Litigi tra fratelli
Ammesso che non abbiate un figlio o una figlia unica, i litigi tra fratelli sono una delle esperienze più comuni che vivono i genitori. Alcune ricerche americane segnalano che potrebbero addirittura arrivare fino al numero di cinquanta in un’ora. Sgombriamo subito il campo da un equivoco: i fratelli che si vogliono bene litigano. Il litigio per i bambini è una variabile dell’amicizia. Nessun bambino litiga con gli estranei, ma solo con i coetanei verso cui ha un forte interesse.
Togliamoci dalla testa anche un altro pregiudizio: con la frase «si fanno male» qualcuno persino equipara i litigi alla violenza. Nulla di più sbagliato. I bambini vogliono giocare e il litigio è parte di questo gioco, è parte della relazione. Si tratta di un momento in cui i desideri coincidono ma creano contrasti, un momento dove quello che è tuo vorrei fosse mio, ma la resistenza dell’altro lo rende impossibile.
È un indice di qualità genitoriale avere un buon metodo educativo nella gestione dei litigi tra fratelli.
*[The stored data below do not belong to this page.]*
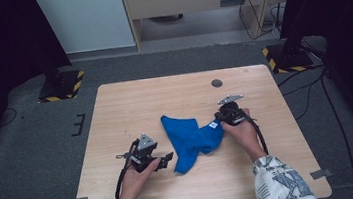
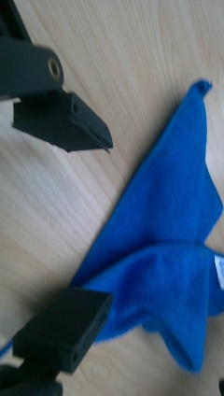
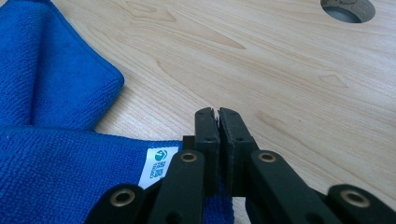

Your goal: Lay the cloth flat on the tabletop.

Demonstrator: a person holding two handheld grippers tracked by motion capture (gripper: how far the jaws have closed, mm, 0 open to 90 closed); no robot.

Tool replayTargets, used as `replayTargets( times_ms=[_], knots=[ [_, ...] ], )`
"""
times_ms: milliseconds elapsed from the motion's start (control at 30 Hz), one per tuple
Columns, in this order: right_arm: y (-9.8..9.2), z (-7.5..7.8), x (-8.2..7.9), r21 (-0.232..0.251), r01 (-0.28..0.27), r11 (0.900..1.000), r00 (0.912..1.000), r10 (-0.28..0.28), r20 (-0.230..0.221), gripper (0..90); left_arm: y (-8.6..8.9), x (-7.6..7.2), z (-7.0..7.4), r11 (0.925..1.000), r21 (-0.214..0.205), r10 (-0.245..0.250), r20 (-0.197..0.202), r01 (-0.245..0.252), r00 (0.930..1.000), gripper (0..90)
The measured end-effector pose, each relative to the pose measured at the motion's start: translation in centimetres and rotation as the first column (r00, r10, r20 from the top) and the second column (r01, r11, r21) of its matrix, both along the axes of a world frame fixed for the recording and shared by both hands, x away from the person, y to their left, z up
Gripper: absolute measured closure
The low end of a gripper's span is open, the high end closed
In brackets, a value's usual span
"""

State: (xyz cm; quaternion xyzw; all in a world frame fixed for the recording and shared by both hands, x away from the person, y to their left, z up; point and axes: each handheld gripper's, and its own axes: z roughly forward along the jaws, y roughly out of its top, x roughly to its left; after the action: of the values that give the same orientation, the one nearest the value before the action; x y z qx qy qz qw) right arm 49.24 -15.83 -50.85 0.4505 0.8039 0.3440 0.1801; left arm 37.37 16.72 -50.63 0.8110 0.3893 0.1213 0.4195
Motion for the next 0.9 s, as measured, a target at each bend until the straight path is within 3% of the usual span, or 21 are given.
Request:
replayTargets(
  times_ms=[100, 300, 467, 667, 900],
  knots=[
    [0.0, 0.0, 0.0, 0.000, -0.002, 1.0000, 1.0000, 0.002, -0.001, 86.9, -0.8, -0.2, 0.0, 0.9987, -0.036, -0.038, -0.031, 0.037, 0.9988, 26.8],
    [0.0, 0.0, -0.1, 0.002, -0.005, 1.0000, 1.0000, 0.005, 0.004, 86.9, -2.1, -0.2, -0.4, 0.9969, -0.036, -0.071, -0.061, 0.069, 0.9956, 35.7],
    [0.0, 0.2, -0.1, 0.007, -0.005, 1.0000, 1.0000, 0.005, 0.006, 86.9, -2.8, -0.1, -0.7, 0.9973, -0.031, -0.069, -0.068, 0.067, 0.9953, 43.1],
    [0.0, 0.3, -0.1, 0.009, -0.006, 0.9999, 0.9999, 0.006, 0.010, 86.9, -3.3, -0.2, -1.0, 0.9915, -0.055, -0.122, -0.080, 0.118, 0.9893, 52.9],
    [0.0, 0.5, -0.2, 0.012, -0.012, 0.9999, 0.9998, 0.012, 0.016, 86.9, -3.4, -0.1, -1.3, 0.9906, -0.045, -0.132, -0.090, 0.129, 0.9871, 65.6]
  ],
)
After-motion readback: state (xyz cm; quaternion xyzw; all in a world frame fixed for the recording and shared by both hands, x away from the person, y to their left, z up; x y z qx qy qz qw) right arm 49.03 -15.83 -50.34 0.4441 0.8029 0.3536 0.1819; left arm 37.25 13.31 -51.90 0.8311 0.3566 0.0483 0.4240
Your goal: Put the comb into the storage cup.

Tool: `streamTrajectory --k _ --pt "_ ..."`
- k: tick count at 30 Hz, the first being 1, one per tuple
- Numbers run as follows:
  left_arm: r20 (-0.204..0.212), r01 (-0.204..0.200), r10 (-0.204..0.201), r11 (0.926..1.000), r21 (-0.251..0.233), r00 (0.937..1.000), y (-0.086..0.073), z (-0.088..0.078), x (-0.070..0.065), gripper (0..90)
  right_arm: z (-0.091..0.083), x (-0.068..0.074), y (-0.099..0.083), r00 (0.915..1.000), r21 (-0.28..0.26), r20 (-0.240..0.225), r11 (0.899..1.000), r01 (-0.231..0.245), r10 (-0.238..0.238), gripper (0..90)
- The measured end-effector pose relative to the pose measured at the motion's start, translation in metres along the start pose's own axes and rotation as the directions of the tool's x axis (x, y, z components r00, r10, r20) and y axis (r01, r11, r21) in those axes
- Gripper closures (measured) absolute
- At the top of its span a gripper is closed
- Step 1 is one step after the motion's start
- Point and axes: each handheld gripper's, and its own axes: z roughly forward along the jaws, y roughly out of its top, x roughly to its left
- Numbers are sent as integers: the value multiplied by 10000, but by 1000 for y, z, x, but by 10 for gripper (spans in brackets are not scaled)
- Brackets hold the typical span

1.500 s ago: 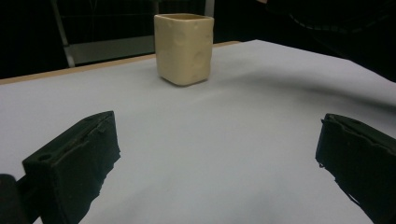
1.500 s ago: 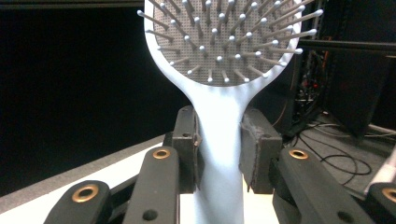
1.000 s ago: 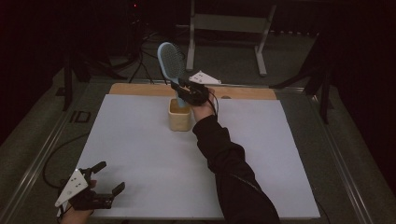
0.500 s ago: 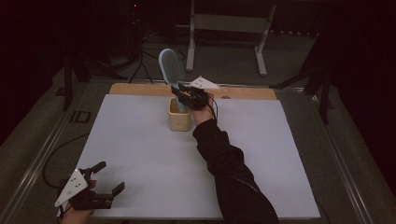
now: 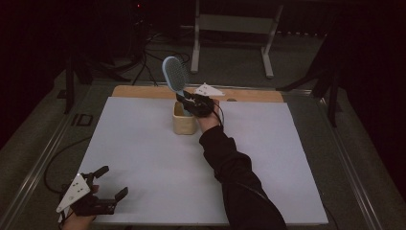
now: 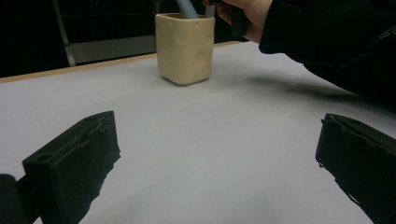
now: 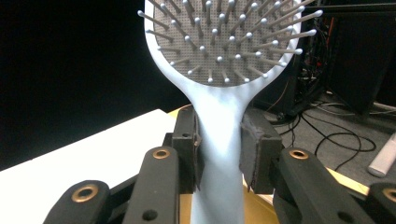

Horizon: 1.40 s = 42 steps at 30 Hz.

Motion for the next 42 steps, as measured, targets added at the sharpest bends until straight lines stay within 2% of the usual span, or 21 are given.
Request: streamTrajectory --k 10,16,17,18,19,20,21,22,23,25,32,34,42 --pt "-5 -28 28 10000 12 10000 0 0 0 0 -2 7 -7 9972 367 96 9966 742 -746 698" --pt "0 -23 23 10000 28 10000 0 0 0 0 -3 7 -7 9962 459 122 9953 852 -859 693" --pt "-6 -35 35 10000 27 10000 0 0 0 0 -3 8 -6 9945 560 287 9935 992 -1009 680" --pt "-11 -44 44 10000 33 10000 0 0 0 0 -4 8 -6 9943 567 285 9933 1010 -1027 651" --pt "-10 -42 42 10000 36 10000 0 0 0 0 -4 8 -6 9953 666 280 9936 910 -931 564" --pt "-7 -42 42 10000 41 10000 0 0 0 0 -5 8 -6 9955 722 265 9935 884 -905 439" --pt "-6 -45 45 10000 38 10000 0 0 0 0 -6 11 -7 9928 697 520 9921 1038 -1075 381" --pt "0 -52 52 10000 47 10000 0 0 0 0 -8 12 -7 9902 567 671 9913 1190 -1227 272" --pt "-6 -60 60 10000 55 10000 0 0 0 0 -9 11 -7 9905 549 497 9905 1258 -1285 143" --pt "-10 -66 66 10000 67 10000 0 1 0 0 -12 11 -6 9909 533 393 9905 1266 -1288 94" --pt "-32 -83 83 9999 79 10000 0 1 0 0 -15 9 -1 9917 784 -161 9886 1287 -1278 82" --pt "-27 -79 79 9999 79 10000 0 1 0 0 -16 9 -1 9919 812 -147 9886 1271 -1263 82" --pt "-47 -109 110 9999 83 9999 0 1 -1 0 -21 9 0 9921 1005 -569 9880 1170 -1117 82"
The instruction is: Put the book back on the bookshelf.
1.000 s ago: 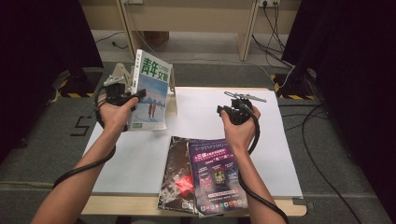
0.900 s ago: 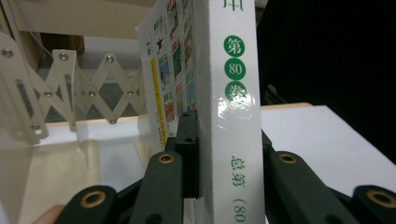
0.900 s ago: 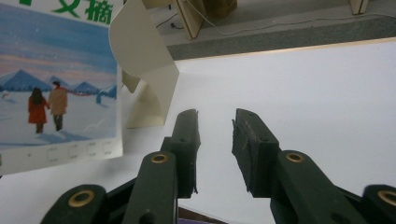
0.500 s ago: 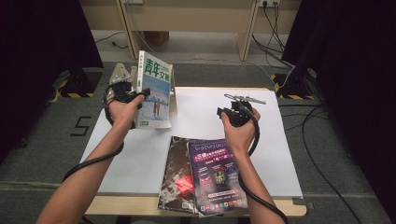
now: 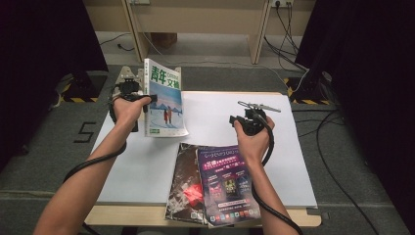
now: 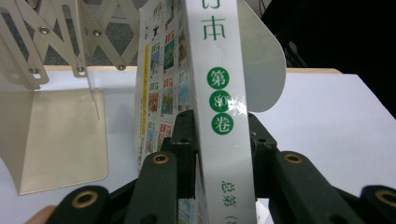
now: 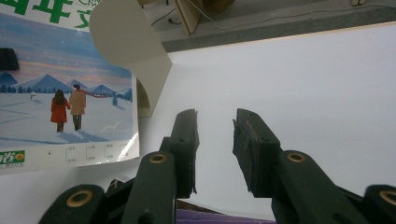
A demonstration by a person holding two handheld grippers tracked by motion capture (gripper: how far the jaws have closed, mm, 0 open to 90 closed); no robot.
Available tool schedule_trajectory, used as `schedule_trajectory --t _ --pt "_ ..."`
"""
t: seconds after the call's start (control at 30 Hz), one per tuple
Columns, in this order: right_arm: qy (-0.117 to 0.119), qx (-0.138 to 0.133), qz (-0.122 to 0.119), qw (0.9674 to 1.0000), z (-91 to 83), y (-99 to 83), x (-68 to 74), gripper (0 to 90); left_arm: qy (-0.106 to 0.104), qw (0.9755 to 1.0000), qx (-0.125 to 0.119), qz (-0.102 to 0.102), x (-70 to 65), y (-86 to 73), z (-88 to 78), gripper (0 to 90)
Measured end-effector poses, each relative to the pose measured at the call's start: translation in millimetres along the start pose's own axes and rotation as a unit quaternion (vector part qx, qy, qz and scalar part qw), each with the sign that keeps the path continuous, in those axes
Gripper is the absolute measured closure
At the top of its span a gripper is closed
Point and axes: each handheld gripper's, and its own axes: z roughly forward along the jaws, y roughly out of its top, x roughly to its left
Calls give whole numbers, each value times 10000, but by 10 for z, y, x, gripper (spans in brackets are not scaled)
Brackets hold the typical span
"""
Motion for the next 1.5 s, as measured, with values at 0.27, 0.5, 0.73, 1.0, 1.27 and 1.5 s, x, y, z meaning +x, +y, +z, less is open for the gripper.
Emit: schedule_trajectory --t 0.27,0.5,0.73,1.0,1.27,1.5 --pt "32 52 37 10000 26 -19 16 689 -200 9997 90 -126 45 43 22 672" --pt "43 92 29 9999 46 -40 22 681 -158 9997 114 -132 41 137 51 598" --pt "32 121 40 9999 53 -64 -3 675 -68 9995 151 -258 52 132 93 550" --pt "37 175 11 9998 86 -89 -3 668 -270 9987 16 -431 152 189 113 539" --pt "21 189 -11 9998 84 -73 -7 664 -243 9987 -179 -406 147 395 154 540" --pt "34 199 -20 9998 82 -69 -21 660 131 9992 6 -367 120 482 185 639"
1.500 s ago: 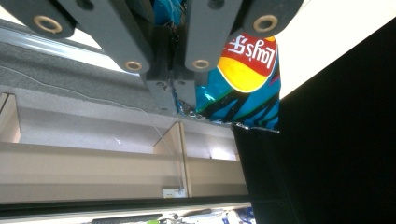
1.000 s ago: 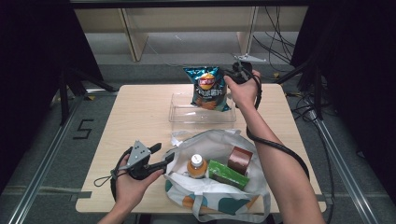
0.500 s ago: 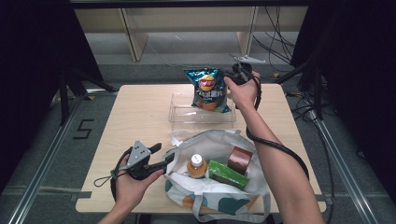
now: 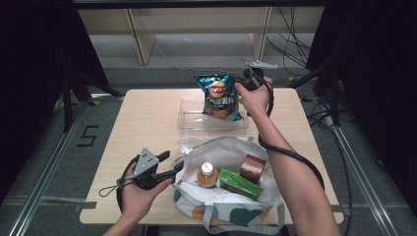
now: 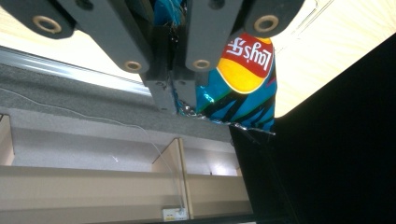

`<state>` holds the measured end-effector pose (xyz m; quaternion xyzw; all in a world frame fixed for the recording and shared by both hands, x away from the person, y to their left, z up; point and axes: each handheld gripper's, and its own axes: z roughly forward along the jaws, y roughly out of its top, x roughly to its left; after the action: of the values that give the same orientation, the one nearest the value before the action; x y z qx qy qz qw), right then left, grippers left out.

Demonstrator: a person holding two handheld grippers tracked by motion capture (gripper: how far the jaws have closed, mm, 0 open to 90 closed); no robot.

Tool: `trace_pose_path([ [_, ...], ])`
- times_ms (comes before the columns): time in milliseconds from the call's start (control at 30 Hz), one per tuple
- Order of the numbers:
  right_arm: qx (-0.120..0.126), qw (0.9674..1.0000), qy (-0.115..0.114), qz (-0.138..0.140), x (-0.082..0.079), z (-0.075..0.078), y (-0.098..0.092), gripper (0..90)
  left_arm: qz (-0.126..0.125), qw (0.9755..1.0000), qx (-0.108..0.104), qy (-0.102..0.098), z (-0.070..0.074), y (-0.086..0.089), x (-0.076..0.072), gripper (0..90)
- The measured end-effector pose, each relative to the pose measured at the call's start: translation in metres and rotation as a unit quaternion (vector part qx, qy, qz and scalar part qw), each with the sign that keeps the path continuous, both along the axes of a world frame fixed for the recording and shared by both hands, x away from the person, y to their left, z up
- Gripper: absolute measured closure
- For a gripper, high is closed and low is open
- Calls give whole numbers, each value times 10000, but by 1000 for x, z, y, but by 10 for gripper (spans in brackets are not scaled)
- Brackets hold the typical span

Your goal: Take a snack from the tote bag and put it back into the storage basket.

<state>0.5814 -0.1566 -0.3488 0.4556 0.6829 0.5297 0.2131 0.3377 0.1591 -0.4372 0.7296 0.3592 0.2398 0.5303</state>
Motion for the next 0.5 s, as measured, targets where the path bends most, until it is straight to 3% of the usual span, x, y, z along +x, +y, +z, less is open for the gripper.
trace_pose_path([
  [500, -95, 9998, 171, -87, 4, -11, -3, 900, -1, 10000, 82, -18, 0, 1, 0, 379],
])
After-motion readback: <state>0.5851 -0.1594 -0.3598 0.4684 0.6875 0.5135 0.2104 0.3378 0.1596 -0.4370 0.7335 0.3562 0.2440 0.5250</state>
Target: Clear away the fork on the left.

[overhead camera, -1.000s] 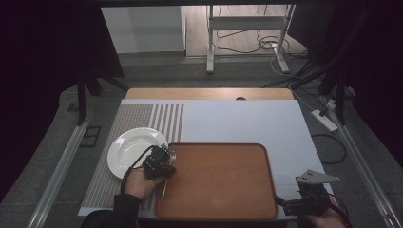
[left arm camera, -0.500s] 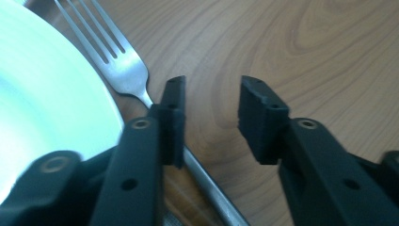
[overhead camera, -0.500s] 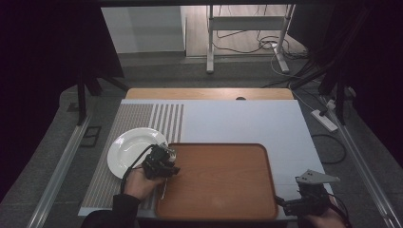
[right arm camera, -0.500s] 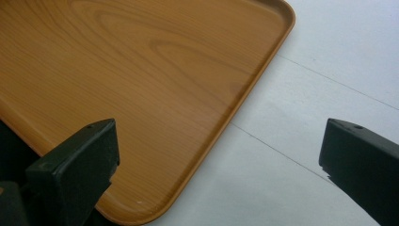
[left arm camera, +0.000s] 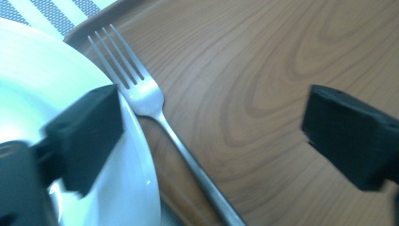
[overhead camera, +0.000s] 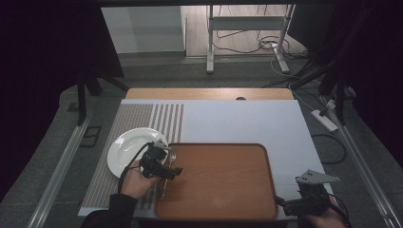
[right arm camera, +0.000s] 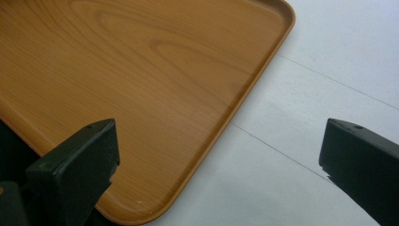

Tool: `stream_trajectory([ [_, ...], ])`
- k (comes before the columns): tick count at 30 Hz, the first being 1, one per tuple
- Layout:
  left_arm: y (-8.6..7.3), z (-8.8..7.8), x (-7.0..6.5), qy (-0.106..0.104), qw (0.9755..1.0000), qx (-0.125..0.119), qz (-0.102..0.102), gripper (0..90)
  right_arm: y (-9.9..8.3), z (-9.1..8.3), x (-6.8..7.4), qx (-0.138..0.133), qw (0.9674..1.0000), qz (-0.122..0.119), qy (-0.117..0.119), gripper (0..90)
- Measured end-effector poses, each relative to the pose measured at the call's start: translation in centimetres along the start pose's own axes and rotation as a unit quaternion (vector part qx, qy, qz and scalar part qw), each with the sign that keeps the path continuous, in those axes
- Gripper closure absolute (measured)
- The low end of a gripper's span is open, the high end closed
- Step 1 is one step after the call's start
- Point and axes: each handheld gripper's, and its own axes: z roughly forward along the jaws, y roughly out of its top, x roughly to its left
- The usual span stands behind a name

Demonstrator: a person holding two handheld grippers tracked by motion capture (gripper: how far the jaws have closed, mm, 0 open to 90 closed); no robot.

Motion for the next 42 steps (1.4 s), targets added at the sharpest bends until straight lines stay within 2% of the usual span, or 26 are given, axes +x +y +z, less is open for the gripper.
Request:
stream_trajectory([
  [1, 0.0, -0.1, 0.1, -0.005, 1.0, -0.005, -0.005, 5.1, 0.0, 0.0, 0.0, 0.0, 1.0, 0.0, 0.0, 0.0],
  [2, 0.0, -0.2, 0.3, -0.015, 0.9997, -0.014, -0.011, 0.2, 0.0, 0.0, 0.0, 0.0, 1.0, 0.0, 0.0, 0.0],
  [4, 0.0, -0.4, 0.4, -0.016, 0.9994, -0.027, -0.015, 0.0, 0.0, 0.0, 0.0, 0.0, 1.0, 0.0, 0.0, 0.0],
  [6, -0.1, -0.6, 0.4, -0.015, 0.9992, -0.037, -0.009, 0.0, 0.0, 0.0, 0.0, 0.0, 1.0, 0.0, 0.0, 0.0],
  [7, -0.2, -0.7, 0.4, -0.015, 0.9991, -0.039, 0.002, 0.0, 0.0, 0.0, 0.0, 0.0, 1.0, 0.001, 0.0, 0.0],
  [8, -0.2, -0.7, 0.4, -0.015, 0.9991, -0.039, 0.002, 0.0, 0.0, 0.0, 0.0, 0.0, 1.0, 0.001, 0.0, 0.0],
  [9, -0.3, -0.7, 0.3, -0.014, 0.999, -0.042, 0.01, 0.0, 0.0, 0.0, 0.0, 0.001, 1.0, 0.001, 0.0, 0.0],
  [15, -0.6, -1.1, 0.2, -0.009, 0.9986, -0.048, 0.022, 0.0, 0.0, 0.0, 0.0, 0.002, 1.0, 0.001, 0.0, 0.0],
  [19, -1.2, -1.6, 0.4, -0.008, 0.9985, -0.052, 0.016, 0.0, 0.0, 0.0, 0.0, 0.001, 1.0, 0.002, 0.0, 0.0],
  [26, -3.1, -3.1, 0.9, -0.005, 0.9975, -0.07, -0.005, 0.0, 0.0, 0.0, 0.0, 0.002, 1.0, 0.003, 0.0, 0.0],
  [31, -4.2, -4.0, 1.1, 0.005, 0.9969, -0.078, -0.004, 0.0, 0.0, 0.0, 0.0, 0.002, 1.0, 0.003, -0.002, 0.0],
  [42, -6.2, -5.4, 1.3, 0.006, 0.9958, -0.089, -0.018, 0.0, -0.1, 0.0, 0.0, 0.002, 1.0, 0.005, -0.003, 0.0],
])
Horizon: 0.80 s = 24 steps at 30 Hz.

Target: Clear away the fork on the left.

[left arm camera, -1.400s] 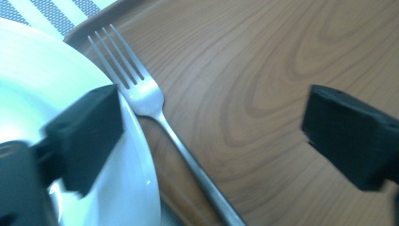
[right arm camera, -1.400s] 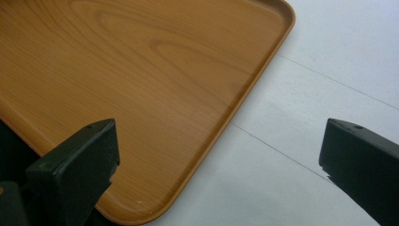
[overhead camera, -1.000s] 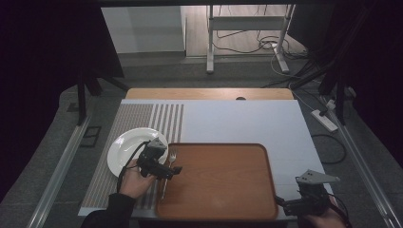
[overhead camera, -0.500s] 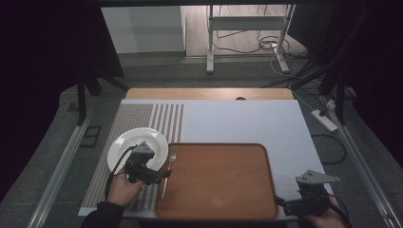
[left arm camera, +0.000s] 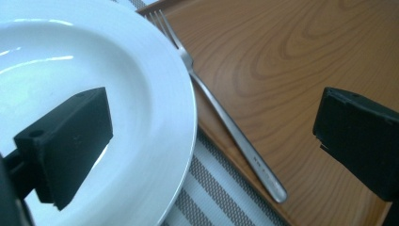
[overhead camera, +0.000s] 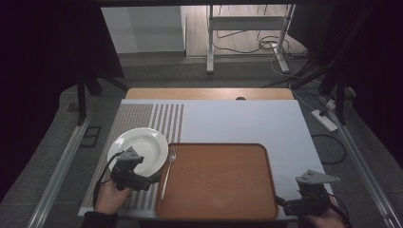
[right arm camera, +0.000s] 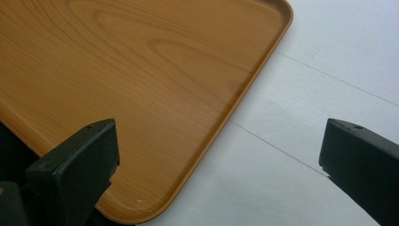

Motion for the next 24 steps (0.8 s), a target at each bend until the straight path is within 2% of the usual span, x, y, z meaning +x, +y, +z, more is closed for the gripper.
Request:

Il peggiore è quello di cercare il colpevole. Come se uno dei comportamenti più normali fosse addirittura una colpa a cui deve corrispondere una pena. Anche l’idea di dare sempre la soluzione, questa forma di interventismo che rende i figli dipendenti dalla presenza dell’adulto, appare infelice.
Ho inventato qualche anno fa un metodo chiamato «Litigare bene» che spinge i bambini, i figli, a parlarsi, a tirar fuori le loro ragioni e a individuare eventualmente un accordo. È un metodo che prevede anche il cosiddetto conflict corner o angolo dei conflitti, ossia un tappetone, un tavolino, un luogo di riferimento dove chiarire i propri punti di vista, quello che è successo ed eventualmente raggiungere una composizione.
Uscire dai vecchi luoghi comuni, rispettare la magia dell’età infantile significa anche avere simpatia per la naturale litigiosità dei figli, aiutandoli a parlarsi e a spiegarsi nei tanti modi possibili, ad esempio con l’uso di foglietti dove disegnare o scrivere la propria versione. Si tratta di pensare all’educazione come a un insieme di tecniche e dispositivi pedagogici, piuttosto che come a una disposizione a urlare, sgridare e punire i figli.